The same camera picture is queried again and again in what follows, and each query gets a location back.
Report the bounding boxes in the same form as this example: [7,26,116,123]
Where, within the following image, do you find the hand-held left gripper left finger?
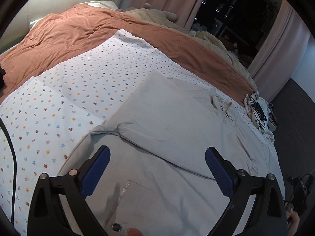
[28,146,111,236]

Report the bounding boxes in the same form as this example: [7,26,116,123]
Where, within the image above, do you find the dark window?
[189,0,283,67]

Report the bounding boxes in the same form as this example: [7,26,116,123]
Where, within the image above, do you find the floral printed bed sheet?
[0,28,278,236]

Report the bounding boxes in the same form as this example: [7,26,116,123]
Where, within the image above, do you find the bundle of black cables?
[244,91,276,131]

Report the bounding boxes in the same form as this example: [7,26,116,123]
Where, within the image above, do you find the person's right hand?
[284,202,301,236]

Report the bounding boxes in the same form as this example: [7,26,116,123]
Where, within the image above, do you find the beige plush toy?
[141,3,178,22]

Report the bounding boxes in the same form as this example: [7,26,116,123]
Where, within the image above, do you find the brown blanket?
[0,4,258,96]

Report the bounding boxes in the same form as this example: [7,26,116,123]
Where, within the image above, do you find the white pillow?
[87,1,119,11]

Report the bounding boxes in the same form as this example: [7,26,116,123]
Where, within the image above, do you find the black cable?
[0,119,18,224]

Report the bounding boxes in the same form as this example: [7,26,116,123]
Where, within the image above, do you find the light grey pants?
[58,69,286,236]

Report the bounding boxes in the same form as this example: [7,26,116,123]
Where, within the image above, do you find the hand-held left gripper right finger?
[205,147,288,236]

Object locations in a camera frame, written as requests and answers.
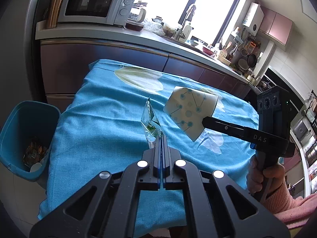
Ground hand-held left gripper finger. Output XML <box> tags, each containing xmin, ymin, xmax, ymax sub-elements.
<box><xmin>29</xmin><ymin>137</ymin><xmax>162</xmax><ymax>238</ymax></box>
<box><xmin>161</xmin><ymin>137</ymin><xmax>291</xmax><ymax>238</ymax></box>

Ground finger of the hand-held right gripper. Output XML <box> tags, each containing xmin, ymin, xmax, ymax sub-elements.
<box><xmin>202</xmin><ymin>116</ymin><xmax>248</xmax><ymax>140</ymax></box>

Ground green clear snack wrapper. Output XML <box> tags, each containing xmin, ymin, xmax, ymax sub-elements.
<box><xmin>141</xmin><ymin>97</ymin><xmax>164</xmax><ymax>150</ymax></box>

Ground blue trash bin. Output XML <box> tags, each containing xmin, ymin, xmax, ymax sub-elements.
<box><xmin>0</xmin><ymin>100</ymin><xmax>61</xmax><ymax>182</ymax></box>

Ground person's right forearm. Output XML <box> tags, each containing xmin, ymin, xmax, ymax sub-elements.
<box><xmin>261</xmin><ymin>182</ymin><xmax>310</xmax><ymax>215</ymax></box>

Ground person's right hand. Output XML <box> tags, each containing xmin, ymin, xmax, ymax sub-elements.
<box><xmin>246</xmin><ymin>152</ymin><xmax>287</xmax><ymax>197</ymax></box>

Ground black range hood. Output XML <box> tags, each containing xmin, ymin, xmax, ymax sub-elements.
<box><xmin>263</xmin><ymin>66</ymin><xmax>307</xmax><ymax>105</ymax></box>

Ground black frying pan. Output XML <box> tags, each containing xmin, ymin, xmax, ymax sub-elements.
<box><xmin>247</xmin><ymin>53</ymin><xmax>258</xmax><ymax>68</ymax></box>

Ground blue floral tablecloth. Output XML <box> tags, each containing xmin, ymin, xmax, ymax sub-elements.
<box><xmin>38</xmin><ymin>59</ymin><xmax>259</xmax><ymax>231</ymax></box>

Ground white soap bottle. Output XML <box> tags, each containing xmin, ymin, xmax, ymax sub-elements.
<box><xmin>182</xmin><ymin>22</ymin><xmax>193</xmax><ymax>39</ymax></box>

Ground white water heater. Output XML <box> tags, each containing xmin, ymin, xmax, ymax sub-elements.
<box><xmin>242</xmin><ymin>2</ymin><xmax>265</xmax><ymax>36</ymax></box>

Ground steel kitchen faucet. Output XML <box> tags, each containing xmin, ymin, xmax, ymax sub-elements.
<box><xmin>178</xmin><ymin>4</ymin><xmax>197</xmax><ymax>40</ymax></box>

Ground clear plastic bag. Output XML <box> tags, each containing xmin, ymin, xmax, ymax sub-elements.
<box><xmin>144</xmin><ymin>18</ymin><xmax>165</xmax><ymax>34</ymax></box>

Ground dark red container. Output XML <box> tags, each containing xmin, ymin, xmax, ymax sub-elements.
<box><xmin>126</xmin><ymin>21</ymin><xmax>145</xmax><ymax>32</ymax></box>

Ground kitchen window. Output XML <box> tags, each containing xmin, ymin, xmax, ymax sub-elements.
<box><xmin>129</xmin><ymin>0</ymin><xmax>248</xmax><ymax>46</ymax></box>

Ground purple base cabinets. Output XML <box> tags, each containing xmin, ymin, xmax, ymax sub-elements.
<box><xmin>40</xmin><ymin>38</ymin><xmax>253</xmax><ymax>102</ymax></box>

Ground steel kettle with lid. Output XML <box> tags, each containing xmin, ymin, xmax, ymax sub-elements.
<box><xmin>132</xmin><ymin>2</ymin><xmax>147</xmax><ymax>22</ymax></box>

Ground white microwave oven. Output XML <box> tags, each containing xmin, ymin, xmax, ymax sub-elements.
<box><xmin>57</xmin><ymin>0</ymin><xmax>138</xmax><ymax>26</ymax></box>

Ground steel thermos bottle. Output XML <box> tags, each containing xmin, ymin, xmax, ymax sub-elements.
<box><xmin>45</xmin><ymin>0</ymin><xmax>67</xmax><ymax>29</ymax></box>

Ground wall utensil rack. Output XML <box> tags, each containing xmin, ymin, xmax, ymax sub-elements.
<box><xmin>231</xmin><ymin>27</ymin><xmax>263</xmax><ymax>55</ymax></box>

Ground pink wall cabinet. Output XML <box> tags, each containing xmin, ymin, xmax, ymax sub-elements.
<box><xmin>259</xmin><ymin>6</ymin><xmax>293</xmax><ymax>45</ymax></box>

---*---

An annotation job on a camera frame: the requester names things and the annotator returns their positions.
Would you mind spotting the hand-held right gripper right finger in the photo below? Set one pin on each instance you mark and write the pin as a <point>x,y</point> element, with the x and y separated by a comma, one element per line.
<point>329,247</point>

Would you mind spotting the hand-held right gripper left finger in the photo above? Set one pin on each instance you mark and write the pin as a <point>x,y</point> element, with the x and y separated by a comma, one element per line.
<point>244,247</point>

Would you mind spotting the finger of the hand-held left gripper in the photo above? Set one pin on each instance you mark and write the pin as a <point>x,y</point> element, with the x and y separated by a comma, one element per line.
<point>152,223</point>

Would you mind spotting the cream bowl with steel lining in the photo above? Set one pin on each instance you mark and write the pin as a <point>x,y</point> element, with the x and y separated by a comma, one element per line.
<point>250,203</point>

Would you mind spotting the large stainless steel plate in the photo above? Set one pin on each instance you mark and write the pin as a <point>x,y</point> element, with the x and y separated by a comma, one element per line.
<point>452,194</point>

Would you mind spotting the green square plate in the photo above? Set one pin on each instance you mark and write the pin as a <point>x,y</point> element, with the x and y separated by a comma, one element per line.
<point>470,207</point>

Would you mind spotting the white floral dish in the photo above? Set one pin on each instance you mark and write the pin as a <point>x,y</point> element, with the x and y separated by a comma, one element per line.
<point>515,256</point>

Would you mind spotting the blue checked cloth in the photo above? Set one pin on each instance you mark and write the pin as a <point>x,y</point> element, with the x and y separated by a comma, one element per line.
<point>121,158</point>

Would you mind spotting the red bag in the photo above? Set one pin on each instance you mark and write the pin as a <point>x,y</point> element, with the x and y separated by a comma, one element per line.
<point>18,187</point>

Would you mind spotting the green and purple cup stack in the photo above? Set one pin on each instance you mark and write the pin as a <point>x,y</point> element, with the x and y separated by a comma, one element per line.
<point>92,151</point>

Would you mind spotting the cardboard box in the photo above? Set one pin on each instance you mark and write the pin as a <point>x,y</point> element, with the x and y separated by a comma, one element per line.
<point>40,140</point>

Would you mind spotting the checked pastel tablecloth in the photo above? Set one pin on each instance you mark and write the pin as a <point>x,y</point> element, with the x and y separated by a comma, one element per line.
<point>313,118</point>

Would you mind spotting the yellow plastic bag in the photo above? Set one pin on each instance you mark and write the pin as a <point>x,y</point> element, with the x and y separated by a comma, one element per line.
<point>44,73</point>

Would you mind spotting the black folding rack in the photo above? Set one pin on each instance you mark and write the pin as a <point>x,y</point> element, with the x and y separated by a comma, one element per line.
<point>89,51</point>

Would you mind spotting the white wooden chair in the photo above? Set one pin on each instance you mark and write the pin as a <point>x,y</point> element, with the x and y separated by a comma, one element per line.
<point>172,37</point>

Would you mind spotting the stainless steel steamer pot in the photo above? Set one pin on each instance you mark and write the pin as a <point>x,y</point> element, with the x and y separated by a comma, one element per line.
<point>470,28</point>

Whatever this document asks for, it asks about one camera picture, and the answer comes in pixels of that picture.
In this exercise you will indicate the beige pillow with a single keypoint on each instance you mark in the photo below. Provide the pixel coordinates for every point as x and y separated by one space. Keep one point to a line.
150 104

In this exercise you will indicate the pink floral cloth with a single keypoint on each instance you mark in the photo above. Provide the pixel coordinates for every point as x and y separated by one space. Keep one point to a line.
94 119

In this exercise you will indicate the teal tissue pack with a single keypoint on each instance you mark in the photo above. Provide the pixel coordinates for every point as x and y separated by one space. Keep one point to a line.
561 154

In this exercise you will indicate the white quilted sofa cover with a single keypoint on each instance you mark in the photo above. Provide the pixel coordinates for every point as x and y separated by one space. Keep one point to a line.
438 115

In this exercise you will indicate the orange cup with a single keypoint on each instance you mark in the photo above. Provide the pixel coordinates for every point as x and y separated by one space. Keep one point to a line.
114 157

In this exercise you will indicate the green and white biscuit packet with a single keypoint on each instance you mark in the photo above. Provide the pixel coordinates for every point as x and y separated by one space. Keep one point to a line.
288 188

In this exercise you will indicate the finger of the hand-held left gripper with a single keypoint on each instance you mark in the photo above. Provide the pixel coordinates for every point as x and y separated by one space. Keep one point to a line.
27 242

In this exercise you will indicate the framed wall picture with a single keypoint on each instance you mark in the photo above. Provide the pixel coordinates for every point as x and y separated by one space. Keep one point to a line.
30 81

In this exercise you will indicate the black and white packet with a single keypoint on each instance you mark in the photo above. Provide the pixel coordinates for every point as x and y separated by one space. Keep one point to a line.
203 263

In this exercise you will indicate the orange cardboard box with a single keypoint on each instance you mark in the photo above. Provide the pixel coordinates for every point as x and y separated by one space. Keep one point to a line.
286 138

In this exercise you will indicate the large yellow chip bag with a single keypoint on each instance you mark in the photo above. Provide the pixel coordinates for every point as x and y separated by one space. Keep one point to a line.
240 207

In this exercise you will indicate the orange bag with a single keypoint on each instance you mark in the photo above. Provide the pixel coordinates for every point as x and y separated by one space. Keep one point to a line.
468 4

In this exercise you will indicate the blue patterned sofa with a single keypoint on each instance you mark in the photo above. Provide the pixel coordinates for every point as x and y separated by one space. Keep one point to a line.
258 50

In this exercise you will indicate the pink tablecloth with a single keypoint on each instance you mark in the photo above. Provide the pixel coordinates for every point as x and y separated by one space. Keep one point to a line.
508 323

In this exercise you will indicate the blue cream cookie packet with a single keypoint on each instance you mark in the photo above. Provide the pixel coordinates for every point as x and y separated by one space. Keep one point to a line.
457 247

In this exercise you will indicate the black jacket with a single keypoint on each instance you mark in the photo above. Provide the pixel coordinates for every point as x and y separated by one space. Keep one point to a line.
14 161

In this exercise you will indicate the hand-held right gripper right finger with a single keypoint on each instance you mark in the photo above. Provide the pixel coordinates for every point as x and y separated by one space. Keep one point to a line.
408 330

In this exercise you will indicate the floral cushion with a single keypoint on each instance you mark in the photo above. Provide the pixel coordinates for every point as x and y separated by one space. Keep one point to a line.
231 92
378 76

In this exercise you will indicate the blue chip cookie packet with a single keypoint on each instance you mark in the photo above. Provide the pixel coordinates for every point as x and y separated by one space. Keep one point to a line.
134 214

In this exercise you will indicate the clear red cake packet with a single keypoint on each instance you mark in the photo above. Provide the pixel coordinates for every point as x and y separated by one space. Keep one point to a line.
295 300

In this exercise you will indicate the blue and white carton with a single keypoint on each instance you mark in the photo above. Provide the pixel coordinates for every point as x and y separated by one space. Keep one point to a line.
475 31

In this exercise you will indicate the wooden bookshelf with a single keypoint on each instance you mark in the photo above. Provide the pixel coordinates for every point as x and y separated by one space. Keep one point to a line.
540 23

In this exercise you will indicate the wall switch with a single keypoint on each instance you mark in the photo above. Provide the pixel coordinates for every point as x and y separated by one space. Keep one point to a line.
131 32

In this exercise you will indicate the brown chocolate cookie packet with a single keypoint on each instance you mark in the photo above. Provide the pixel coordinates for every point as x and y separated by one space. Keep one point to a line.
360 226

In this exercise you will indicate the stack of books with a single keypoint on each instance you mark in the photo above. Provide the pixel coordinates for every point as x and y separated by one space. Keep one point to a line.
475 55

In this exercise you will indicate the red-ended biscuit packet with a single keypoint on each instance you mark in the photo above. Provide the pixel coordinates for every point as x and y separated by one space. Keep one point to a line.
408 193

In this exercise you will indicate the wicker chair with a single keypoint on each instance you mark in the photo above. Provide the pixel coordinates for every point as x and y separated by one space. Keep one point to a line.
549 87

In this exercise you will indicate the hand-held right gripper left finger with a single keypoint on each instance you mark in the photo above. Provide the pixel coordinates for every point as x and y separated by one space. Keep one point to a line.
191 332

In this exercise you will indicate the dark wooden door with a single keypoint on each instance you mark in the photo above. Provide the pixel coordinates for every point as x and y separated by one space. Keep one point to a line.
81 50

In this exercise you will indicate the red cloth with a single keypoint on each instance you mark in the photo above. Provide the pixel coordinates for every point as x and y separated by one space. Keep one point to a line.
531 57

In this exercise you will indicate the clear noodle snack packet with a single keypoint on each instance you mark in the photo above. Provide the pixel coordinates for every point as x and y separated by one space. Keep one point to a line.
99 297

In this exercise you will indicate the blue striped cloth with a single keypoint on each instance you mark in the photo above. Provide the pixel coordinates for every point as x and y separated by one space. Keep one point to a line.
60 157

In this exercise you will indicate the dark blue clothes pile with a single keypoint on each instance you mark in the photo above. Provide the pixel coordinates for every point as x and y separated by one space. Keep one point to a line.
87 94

---*---

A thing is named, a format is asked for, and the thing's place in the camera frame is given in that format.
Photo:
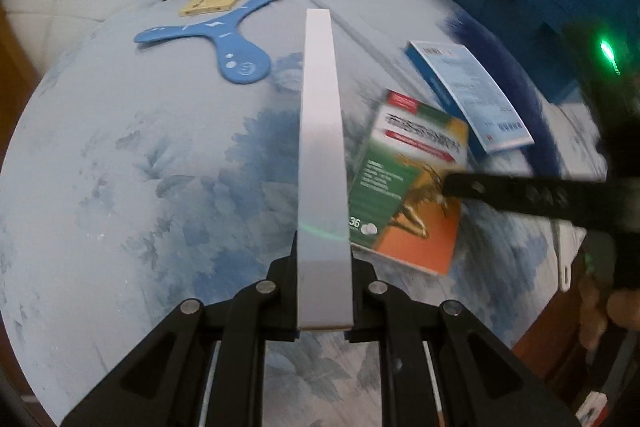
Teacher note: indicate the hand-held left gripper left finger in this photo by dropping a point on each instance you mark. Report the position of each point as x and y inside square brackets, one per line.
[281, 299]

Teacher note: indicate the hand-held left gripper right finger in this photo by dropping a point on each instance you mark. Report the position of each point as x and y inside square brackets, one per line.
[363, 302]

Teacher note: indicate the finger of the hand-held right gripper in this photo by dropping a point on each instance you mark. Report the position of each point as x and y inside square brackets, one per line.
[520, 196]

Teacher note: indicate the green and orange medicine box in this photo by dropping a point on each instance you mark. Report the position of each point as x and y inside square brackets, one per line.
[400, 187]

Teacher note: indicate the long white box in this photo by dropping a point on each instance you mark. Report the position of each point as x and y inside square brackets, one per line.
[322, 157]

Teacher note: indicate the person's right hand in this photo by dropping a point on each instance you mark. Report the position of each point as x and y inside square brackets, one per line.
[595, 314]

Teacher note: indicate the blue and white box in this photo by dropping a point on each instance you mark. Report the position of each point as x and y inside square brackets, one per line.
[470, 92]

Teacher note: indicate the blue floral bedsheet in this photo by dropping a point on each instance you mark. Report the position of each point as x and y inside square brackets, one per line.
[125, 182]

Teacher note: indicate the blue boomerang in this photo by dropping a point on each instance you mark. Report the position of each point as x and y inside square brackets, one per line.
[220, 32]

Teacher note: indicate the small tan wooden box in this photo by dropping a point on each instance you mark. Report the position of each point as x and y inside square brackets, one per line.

---*---

WHAT TO DO: How many lines of the listing above contain the string "checked"? Only the number is wanted.

OUTPUT: 2